Substrate: polkadot-v0.9.25
Consensus Protocol: babe+ grandpa
System: macOS Big Sur (11.3)
cargo: cargo 1.63.0-nightly (a4c1cd0eb 2022-05-18)

babeThe protocol algorithm requires blocks to be produced in each epoch (session), so when the following conditions occur in the chain and the block cannot be produced normally, the chain will become bricked and cannot work normally .

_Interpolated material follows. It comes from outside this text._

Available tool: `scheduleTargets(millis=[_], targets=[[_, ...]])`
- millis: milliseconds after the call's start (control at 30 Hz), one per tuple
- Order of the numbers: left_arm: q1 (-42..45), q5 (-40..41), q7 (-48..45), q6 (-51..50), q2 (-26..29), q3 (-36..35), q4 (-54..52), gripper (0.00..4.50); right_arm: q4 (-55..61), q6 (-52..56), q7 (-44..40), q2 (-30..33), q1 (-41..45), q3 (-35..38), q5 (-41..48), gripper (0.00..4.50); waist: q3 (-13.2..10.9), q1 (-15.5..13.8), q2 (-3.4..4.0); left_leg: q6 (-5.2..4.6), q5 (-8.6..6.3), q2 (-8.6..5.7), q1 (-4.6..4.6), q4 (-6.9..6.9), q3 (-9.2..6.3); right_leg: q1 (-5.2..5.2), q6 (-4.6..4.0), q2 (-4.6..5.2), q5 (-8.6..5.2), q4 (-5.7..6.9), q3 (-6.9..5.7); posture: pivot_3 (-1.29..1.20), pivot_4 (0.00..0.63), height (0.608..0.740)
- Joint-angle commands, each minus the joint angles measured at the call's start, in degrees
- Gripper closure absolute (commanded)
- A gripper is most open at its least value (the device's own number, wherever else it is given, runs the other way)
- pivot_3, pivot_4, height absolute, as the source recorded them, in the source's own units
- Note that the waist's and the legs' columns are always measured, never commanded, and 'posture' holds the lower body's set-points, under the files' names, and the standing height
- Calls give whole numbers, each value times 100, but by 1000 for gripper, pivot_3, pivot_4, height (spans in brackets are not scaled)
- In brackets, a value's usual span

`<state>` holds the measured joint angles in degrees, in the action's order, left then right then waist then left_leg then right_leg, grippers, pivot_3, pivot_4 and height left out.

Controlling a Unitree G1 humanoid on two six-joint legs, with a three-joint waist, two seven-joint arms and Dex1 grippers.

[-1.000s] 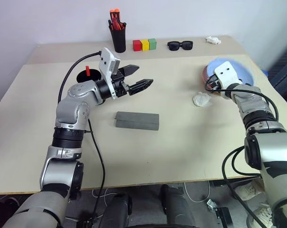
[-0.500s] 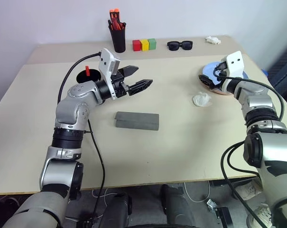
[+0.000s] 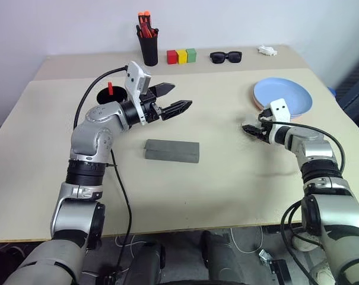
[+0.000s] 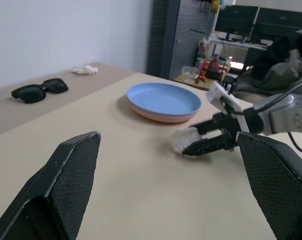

  • The grandpa node is less than the Byzantine fault tolerance requirement, the block cannot be confirmed, and the address cannot produce a block within one epoch
  • All validator nodes are offline

Solution

When this problem occurs, it can be solved in two ways

Hard Spoon

The principle of this method is to obtain the state data at the last normal block height through the rpc interface (or state database), generate a new genesis block, and run the chain based on the new genesis block. Essentially a completely new chain that just inherits the state data.

If you don't care about the history of the block and only need to keep the current state data, you can use this method.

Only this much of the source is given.